* **Dataset content**:
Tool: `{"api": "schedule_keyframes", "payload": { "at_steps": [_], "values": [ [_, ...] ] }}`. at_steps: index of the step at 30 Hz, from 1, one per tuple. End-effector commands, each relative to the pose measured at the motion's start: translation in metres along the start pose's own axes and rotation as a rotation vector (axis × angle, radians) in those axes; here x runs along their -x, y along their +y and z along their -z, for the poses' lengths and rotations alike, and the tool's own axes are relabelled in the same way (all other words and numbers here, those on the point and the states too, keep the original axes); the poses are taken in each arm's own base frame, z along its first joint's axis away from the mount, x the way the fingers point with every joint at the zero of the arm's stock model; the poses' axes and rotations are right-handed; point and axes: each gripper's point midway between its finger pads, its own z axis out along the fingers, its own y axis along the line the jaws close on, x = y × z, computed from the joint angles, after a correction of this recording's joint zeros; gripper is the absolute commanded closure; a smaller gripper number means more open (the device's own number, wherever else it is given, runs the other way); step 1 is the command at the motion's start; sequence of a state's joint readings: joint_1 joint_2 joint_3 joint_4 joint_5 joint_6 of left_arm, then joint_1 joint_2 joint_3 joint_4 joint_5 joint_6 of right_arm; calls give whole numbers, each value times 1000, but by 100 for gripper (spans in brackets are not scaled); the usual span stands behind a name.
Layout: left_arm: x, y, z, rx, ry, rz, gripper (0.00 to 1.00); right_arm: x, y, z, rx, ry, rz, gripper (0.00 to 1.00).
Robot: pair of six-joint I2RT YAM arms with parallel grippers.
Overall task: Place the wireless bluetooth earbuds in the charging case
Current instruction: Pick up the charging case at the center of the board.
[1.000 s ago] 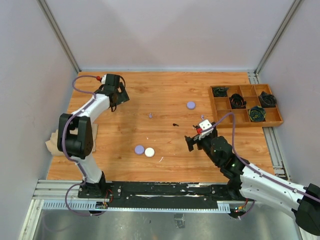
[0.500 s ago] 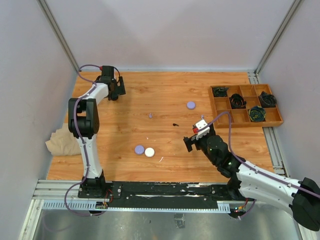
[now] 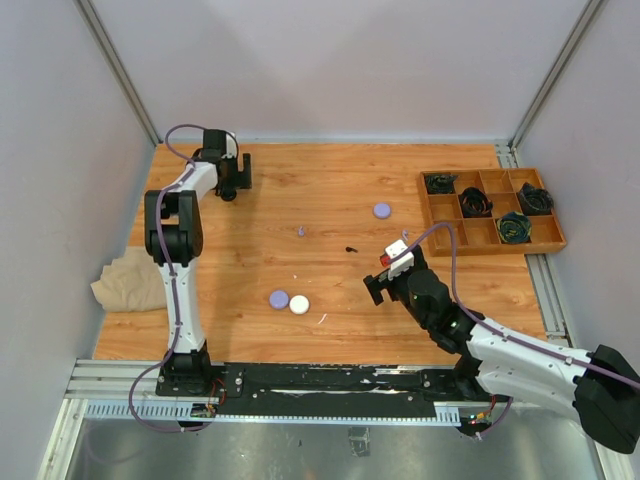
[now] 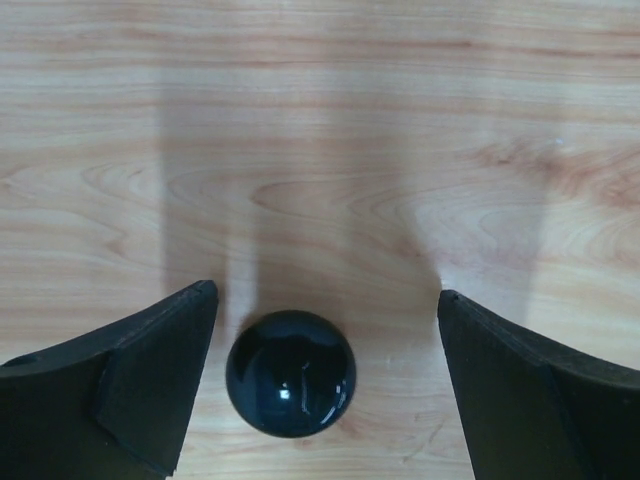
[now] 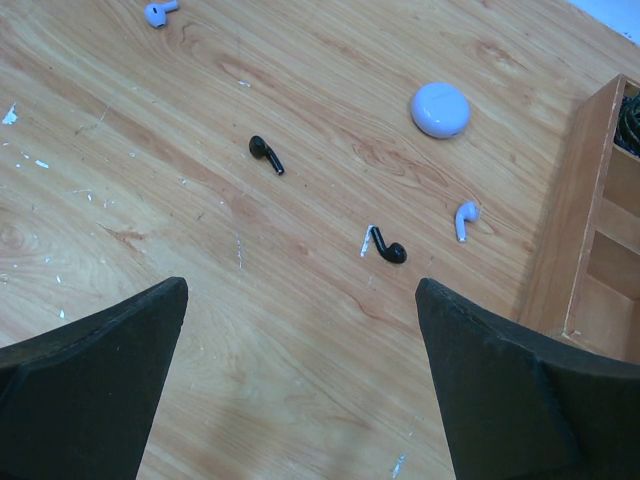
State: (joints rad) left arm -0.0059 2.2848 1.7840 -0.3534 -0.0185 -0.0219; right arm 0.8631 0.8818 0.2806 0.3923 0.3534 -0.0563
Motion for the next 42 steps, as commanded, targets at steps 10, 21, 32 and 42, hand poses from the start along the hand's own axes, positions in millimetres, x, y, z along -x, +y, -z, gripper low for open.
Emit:
{"api": "schedule_keyframes", "payload": {
  "at_steps": [10,21,32,42],
  "values": [
    [-33,-14,28,-89,90,49,8,6,-8,-2,-35,-3,3,1],
    [-42,-18,48,-74,88,118,11,5,-7,-3,-29,10,7,1],
    [-42,5,30,140,66,166,12,3,-6,-5,-27,22,13,1],
    [-38,2,15,221,46,225,21,3,-6,-5,-26,22,13,1]
  ]
}}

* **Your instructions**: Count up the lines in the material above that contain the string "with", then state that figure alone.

* **Solved problem**: 2